(See Cover)
Early on a hot, clear Sunday morning this week, members of the three families began to arrive at the mountain hamlet of Mayking, in Letcher County, Ky. They parked their cars around the schoolhouse and, laden with hampers and bulging boxes of food, made their way up the hogback ridge to the old cemetery. It was the annual reunion of three fertile and ancient mountain clans that go back to the beginnings of Kentucky, There, and throughout the nation, the alfresco political season was beginning. With the Fourth of July weekend the season would be in full swing.
The mountain mothers spread their olympian "dinner-on-the-ground" in the groves of scrub oaks around the graveyard. The kids darted among the weathered tombstones and their rednecked fathers gathered to smoke and discuss politics and family ties. The Adams clan was distinguished by red ribbons, the Webbs wore yellow, and green ribbons identified the Crafts. By high noon, 600 cousins were on hand.
Magic & Ballads. The program got under way at 10 a.m. at a wooden speaking platform under an enormous frame shelter. There was room for 300 fan-waving listeners under the shed, and a public-address system rigged to a station wagon kept the rest of the ridge informed. A magician performed for the small fry, and Pleaz Mobley, the Eighth District's Republican candidate for Congress, sang the old English ballads that the hillfolk love.

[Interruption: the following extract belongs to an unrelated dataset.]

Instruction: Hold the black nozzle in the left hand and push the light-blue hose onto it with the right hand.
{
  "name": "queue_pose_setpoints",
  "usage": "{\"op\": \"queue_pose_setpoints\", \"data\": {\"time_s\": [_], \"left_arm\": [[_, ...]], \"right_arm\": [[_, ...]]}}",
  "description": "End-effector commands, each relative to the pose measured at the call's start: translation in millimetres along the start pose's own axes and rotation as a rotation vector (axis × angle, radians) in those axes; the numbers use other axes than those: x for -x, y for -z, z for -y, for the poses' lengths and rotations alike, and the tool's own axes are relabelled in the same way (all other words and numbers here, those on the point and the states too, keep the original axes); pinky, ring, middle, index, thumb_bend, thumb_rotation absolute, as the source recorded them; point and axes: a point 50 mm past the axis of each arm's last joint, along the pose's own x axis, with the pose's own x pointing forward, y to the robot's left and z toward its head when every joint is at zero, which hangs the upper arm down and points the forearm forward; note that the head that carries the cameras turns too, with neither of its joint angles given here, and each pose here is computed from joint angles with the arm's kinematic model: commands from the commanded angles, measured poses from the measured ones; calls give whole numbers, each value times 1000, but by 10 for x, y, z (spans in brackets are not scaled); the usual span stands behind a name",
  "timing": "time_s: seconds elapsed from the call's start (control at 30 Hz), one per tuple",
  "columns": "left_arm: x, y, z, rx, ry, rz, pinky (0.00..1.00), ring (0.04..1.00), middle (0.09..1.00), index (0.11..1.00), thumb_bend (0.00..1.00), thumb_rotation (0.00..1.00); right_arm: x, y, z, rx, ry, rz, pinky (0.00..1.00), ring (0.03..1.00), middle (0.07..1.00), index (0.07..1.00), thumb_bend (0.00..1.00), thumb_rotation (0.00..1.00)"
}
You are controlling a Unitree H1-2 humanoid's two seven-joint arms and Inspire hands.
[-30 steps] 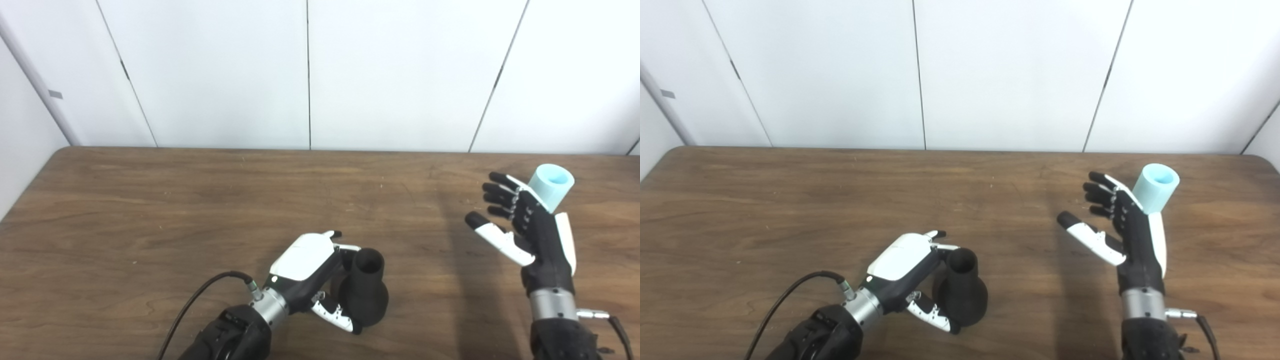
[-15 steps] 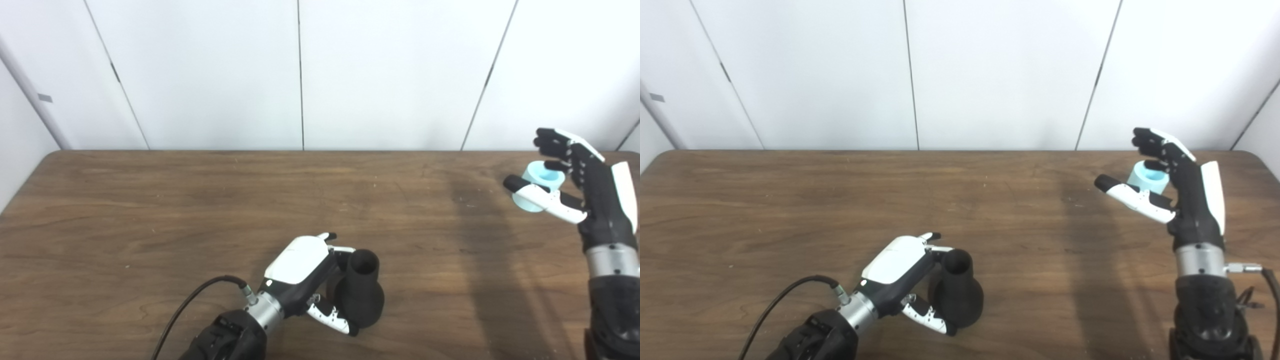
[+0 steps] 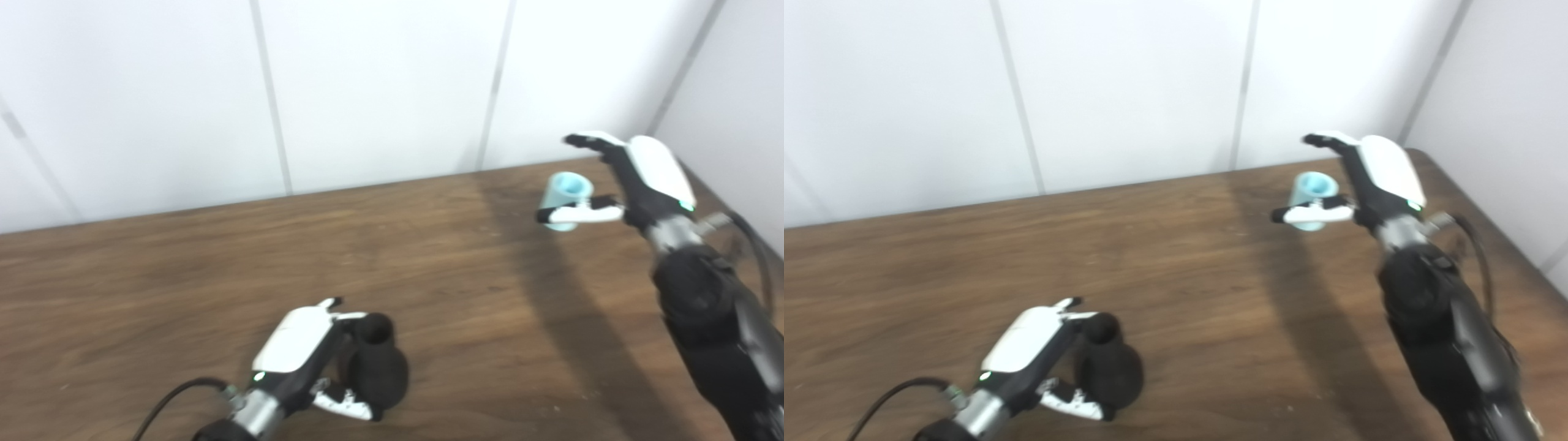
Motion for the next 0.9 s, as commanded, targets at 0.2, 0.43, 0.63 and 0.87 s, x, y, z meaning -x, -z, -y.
{"op": "queue_pose_setpoints", "data": {"time_s": [0.2, 0.43, 0.63, 0.87], "left_arm": [[294, 288, 444, 5, 212, -72, 928, 640, 477, 495, 521, 0], [361, 407, 391, -16, 208, -61, 920, 635, 482, 491, 521, 0], [369, 432, 381, -10, 209, -63, 916, 637, 481, 492, 522, 0], [356, 411, 386, -7, 213, -65, 916, 641, 479, 494, 522, 0]], "right_arm": [[-537, -141, 252, 94, 16, -51, 981, 969, 891, 830, 941, 245], [-843, -190, 164, 167, -56, -104, 966, 974, 926, 854, 943, 214], [-1001, -216, 109, 202, -132, -136, 942, 973, 933, 857, 937, 192], [-1259, -175, 32, 244, -248, -199, 845, 894, 904, 862, 927, 126]]}}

Because of political differences in the families (some Webbs are Democrats), the speeches were "nonpolitical."
The featured speaker of the day, the junior Senator from Kentucky, arrived late, after a chartered flight across the state and a hard drive up the mountainside. The day before, after a busy week in Washington, John Sherman Cooper had flown to Owensboro on the Ohio River for a busier day at the state VFW encampment. That night Republican Cooper and the Democrat who is running against him, grizzled old Alben Barkley, had spoken at a sweltering, shirtsleeve banquet (the 106-degree temperature, said a native, was not as hot as hell; it was as hot as hackydam four miles below).
The Mayking reunion was tailored to Cooper's measure. As he mounted the platform he looked every inch the mountainman he is. His 14-minute speech was packed with platitudes ("I hope that in these times of trouble we can, like the ancient Greeks, draw upon the wisdom, the heart and soul, of those who went before us"), which the sophisticated Cooper could chuckle over later, still recognizing and reverently respecting their basic truth. Afterwards, Cooper drifted among the patches of family groups, diligently shaking hands. He ate a huge helpingfried chicken, cornbread sticks, deviled eggs, stringbeans and bacon, two kinds of cake, watermelon. Then he flew off again, for a brief look-in at a tobaccomen's convention in White Sulphur Springs, W.Va., and a $100-a-plate campaign fund-raising dinner in Louisville. This week, after four days of duty at his Washington desk. Cooper will go back to Kentucky for another big weekend of campaigning and speeches.